ATM (was Re: too many routes)
avg at pluris.com
Fri Sep 12 00:46:42 UTC 1997
Sean M. Doran wrote:
> You want bounded delay on some traffic profiles that
> approach having hard real time requirements. (Anything
> that has actual hard real time requirements has no
> business being on a statistically multiplexed network, no
> matter what the multiplexing fabric is).
Hey, if you make sure that _class_ of traffic has enough
bandwish (no matter how overloaded the network is by other
classes of traffic), you're pretty much ok with stochastical
> This can be
> implemented in routers now, with or without MPLS/tag
> switching, although having the latter likely makes
> configuration and maintenance easier.
...or harder :) Adding more complexity seldom makes life
> Delay across any fabric of any decent size is largely
> determined by the speed of light.
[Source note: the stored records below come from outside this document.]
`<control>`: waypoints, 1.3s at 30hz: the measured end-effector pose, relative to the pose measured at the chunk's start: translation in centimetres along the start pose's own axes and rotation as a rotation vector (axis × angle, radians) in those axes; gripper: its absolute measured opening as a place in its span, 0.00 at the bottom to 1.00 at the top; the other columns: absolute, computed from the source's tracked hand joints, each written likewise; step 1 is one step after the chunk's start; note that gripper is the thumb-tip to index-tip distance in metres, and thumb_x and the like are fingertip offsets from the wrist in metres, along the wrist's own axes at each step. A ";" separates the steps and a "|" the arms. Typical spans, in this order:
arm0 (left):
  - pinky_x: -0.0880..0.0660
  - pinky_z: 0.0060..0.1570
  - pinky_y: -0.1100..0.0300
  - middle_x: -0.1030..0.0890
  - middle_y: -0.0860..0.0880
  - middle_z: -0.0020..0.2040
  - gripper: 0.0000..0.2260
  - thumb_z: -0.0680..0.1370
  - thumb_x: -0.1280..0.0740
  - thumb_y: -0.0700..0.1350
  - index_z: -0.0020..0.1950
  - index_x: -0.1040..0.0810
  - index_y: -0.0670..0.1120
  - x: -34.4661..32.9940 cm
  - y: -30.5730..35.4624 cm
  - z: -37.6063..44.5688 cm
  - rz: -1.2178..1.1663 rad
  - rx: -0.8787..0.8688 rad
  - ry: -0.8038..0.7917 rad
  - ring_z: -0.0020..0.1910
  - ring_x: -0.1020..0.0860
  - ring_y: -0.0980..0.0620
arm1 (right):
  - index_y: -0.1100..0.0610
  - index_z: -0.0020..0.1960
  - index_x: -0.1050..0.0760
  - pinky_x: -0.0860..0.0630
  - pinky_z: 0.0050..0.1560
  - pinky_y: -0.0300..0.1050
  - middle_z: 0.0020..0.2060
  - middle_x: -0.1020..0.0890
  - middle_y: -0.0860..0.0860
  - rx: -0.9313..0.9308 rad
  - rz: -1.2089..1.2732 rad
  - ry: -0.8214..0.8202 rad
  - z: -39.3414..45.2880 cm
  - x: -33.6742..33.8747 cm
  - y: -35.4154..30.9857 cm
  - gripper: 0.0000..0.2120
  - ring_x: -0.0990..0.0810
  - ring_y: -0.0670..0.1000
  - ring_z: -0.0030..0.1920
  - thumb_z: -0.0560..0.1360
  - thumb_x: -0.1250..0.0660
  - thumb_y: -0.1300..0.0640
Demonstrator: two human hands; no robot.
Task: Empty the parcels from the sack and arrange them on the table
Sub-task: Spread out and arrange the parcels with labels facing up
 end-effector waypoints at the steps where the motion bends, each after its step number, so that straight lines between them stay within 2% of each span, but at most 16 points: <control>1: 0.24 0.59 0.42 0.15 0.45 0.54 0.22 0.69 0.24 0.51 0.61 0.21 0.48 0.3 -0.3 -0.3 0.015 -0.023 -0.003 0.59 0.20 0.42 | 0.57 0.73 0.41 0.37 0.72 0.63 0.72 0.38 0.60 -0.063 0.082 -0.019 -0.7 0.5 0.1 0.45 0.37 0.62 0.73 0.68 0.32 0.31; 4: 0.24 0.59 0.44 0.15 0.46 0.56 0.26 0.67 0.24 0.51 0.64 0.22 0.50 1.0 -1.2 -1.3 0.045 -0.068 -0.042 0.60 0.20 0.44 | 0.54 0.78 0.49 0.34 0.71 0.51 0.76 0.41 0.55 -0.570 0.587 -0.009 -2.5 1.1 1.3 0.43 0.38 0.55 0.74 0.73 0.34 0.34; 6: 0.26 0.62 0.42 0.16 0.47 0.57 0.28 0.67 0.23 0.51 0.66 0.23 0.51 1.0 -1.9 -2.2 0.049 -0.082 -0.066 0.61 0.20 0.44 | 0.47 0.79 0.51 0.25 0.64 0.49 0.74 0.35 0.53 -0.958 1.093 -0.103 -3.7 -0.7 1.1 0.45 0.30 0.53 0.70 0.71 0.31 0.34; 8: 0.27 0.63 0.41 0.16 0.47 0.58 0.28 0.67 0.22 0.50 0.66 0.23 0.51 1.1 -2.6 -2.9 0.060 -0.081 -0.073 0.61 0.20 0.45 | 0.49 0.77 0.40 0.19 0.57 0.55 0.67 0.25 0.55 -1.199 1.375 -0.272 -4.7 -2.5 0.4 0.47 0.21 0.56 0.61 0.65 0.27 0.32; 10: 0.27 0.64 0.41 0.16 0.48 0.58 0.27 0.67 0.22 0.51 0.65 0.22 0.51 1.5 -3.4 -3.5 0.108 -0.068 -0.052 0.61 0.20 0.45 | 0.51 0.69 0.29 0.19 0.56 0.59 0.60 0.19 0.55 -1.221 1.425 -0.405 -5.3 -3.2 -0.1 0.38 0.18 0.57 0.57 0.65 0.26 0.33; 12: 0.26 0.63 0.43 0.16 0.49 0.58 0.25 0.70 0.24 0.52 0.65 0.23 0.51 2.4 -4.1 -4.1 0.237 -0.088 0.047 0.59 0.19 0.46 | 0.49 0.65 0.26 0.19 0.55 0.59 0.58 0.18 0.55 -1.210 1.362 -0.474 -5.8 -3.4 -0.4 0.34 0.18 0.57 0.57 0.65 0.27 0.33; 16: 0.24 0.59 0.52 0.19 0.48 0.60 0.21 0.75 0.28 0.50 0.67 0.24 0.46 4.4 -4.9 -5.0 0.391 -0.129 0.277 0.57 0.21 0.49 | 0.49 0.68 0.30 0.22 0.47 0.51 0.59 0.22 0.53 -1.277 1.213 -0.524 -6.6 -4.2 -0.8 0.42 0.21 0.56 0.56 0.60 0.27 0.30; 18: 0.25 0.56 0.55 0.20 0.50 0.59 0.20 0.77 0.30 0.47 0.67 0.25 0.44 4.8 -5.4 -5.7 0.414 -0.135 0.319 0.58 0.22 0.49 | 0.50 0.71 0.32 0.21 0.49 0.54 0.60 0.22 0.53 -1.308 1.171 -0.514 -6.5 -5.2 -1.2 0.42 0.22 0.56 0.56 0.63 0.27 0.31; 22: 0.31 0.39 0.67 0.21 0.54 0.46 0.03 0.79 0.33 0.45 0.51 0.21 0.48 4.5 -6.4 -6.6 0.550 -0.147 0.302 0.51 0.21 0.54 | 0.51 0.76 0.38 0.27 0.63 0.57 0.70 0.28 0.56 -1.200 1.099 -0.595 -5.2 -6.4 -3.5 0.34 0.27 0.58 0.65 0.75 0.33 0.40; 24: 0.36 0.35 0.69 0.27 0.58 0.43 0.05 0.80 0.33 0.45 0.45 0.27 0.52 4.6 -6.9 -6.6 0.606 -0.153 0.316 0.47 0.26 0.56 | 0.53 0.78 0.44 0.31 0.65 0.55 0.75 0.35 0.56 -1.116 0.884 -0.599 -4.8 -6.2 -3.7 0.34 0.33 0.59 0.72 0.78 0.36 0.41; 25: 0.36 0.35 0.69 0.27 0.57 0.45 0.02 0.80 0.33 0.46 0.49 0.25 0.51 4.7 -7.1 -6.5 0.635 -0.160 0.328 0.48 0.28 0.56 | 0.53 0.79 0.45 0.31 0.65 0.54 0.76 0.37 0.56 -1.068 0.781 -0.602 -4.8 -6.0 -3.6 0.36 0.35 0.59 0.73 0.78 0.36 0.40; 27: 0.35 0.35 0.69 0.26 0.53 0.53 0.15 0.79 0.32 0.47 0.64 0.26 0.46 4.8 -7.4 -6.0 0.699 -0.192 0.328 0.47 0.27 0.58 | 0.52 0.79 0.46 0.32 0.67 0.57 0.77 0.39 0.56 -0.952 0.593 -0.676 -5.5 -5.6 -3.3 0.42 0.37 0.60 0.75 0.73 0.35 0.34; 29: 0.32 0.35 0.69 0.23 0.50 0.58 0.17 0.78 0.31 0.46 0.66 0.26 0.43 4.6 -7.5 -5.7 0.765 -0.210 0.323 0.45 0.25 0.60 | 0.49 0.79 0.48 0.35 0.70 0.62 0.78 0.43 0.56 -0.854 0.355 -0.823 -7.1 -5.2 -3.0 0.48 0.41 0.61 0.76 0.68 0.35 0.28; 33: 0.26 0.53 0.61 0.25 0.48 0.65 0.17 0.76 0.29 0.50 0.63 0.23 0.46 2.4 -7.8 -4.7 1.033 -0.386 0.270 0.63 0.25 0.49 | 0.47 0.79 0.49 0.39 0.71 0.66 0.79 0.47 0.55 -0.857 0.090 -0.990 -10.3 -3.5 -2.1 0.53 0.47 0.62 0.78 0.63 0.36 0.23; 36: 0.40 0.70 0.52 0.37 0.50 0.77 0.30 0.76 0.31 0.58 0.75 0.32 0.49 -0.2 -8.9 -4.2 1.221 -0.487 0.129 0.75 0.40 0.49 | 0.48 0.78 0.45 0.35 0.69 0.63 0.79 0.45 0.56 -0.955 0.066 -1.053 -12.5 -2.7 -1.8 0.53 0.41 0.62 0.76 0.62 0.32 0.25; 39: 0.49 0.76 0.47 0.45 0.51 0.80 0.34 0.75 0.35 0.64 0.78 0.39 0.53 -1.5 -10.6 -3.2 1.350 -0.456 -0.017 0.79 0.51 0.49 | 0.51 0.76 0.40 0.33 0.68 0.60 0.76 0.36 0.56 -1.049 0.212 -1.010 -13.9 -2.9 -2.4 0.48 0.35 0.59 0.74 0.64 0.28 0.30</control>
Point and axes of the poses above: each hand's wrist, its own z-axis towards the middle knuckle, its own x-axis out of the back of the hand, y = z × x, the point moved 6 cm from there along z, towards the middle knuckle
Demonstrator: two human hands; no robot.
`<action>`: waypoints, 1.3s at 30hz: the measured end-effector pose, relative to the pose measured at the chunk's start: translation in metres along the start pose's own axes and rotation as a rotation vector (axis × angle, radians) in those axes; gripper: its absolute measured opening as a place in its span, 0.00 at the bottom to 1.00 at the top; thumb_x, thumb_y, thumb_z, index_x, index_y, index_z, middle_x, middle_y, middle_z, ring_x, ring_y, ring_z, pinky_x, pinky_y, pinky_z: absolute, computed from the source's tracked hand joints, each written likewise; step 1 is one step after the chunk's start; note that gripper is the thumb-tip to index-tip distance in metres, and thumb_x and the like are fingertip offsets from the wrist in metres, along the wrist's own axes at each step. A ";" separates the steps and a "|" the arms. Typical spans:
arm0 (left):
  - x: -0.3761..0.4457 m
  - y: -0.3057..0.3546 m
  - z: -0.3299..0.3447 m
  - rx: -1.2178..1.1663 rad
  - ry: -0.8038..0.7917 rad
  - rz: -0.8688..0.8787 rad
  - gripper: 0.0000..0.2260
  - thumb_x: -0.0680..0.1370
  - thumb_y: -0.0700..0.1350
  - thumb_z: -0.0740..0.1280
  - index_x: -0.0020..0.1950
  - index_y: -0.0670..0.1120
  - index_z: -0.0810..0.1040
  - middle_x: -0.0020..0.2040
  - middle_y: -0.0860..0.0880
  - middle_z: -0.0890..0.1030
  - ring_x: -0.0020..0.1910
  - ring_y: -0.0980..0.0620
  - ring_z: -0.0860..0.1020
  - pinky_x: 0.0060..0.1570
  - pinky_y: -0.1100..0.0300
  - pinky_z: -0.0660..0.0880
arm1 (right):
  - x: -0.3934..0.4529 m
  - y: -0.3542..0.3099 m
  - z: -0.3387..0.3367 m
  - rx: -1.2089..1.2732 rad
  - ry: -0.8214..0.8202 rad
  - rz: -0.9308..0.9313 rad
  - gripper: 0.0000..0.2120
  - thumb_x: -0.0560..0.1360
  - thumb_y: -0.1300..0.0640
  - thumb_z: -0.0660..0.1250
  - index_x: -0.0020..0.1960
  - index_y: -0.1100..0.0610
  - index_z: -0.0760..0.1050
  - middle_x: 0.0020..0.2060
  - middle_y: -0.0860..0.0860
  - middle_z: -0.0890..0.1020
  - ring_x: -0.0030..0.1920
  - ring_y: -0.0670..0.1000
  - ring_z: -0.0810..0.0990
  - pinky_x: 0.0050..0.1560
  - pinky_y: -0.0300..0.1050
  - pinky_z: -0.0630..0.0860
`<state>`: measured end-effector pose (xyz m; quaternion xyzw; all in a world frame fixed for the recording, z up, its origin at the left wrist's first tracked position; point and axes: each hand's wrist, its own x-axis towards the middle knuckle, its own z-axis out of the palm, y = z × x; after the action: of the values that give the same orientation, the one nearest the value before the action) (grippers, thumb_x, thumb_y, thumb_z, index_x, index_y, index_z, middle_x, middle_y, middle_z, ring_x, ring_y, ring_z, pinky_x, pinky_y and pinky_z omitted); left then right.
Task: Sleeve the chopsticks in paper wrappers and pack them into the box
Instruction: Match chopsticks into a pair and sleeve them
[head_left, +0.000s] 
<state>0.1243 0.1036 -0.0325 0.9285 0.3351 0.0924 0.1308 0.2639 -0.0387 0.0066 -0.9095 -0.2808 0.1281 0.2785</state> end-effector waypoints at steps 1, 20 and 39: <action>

Therefore, unless ABR
> is deliberately inducing queueing delays, there is no way
> your delay can be decreased when you send lots of traffic
> unless the ATM people have found a way to accelerate
> photons given enough pressure in the queues.
Well, that's not absolute delay which is interesting (can't
do anything about it anyway short of exploiting EPR paradox, or
drilling a hole all the way to Australia), but rather variance
Having large variance is equivalent to adding that variance to
the propagation time :( Given that in single-class tail-drop
IP networks the variance can be as large as RTT*number_of_hops
(if the network has the buffers of just right size), the effect
can be significant.
What worries me about ABR and other traffic shaping stuff more
is a) scalability and b) it encourages real-time transmission of
non-realtime "canned" contents.
I would expect that 99% of all A/V feeds over the network will
be unidirectional (tv, movies, web, etc), and so can be delayed
by hundereds of ms without any ill effects. The only really
interactive kind of A/V contents (telephony / video telephony) is
so low-bandwidth compared to full-motion movies that we probably
shouldn't care about it.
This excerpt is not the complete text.